Cyrtodactylus thuongae
- Conservation status: Vulnerable (IUCN 3.1)

Scientific classification
- Kingdom: Animalia
- Phylum: Chordata
- Class: Reptilia
- Order: Squamata
- Suborder: Gekkota
- Family: Gekkonidae
- Genus: Cyrtodactylus
- Species: C. thuongae
- Binomial name: Cyrtodactylus thuongae Phung, van Schingen, Ziegler & T.Q. Nguyen, 2014

= Cyrtodactylus thuongae =

- Genus: Cyrtodactylus
- Species: thuongae
- Authority: Phung, van Schingen, Ziegler & , T.Q. Nguyen, 2014
- Conservation status: VU

Species of lizard

Cyrtodactylus thuongae is a species of gecko, a lizard in the family Gekkonidae.
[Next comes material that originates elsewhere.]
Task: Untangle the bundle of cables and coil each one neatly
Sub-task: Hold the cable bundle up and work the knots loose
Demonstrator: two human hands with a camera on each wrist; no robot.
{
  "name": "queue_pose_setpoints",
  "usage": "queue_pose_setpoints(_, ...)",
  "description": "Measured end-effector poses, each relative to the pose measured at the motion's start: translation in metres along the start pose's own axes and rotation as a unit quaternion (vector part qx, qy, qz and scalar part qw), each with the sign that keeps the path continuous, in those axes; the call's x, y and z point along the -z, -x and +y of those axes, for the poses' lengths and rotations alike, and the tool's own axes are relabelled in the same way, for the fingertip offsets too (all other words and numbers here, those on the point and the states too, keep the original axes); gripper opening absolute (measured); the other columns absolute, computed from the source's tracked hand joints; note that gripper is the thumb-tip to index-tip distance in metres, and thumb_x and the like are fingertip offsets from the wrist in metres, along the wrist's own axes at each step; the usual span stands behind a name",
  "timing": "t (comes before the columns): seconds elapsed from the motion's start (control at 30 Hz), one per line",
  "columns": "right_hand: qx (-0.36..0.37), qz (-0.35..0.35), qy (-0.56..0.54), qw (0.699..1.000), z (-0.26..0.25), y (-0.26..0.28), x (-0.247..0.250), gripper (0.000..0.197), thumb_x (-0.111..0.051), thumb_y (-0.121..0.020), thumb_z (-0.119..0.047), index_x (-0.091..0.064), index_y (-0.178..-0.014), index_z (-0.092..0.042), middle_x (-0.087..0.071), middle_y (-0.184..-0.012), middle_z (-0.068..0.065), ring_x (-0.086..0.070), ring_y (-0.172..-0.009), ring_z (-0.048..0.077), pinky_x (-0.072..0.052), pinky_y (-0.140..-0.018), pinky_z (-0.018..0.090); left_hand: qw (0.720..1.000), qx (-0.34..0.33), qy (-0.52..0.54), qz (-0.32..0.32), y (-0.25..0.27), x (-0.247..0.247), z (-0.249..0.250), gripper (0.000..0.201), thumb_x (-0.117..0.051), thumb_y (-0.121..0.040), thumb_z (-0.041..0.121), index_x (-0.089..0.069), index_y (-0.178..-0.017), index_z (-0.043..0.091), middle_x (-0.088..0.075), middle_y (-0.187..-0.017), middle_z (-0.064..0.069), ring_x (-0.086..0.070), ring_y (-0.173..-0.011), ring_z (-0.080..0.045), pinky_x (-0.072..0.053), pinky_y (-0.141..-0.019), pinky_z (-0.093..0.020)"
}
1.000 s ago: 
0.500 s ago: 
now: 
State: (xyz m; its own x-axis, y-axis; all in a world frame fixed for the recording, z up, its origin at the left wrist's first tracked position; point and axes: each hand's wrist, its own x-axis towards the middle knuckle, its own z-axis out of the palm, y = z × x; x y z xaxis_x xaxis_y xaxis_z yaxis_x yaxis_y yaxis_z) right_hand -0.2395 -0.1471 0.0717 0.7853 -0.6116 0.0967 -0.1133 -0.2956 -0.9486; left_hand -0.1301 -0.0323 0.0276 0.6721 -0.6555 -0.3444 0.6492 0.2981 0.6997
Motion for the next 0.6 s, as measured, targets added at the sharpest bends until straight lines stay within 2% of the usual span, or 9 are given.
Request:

The species is endemic to Vietnam.

==Etymology==
The specific name, thuongae (Latin, feminine, genitive, singular), is in honor of Thuong Thi Lien Nguyen who is the wife of senior binomial authority Trung My Phung.

==Geographic range==
C. thuongae is found in southern Vietnam, in Tây Ninh Province.

==Habitat==
The preferred natural habitats of C. thuongae are forest and dry caves, at an altitude of 600 m.

==Description==
Medium-sized for its genus, C. thuongae may attain a snout-to-vent length (SVL) of 7.75 cm.

==Reproduction==
The mode of reproduction of C. thuongae is unknown.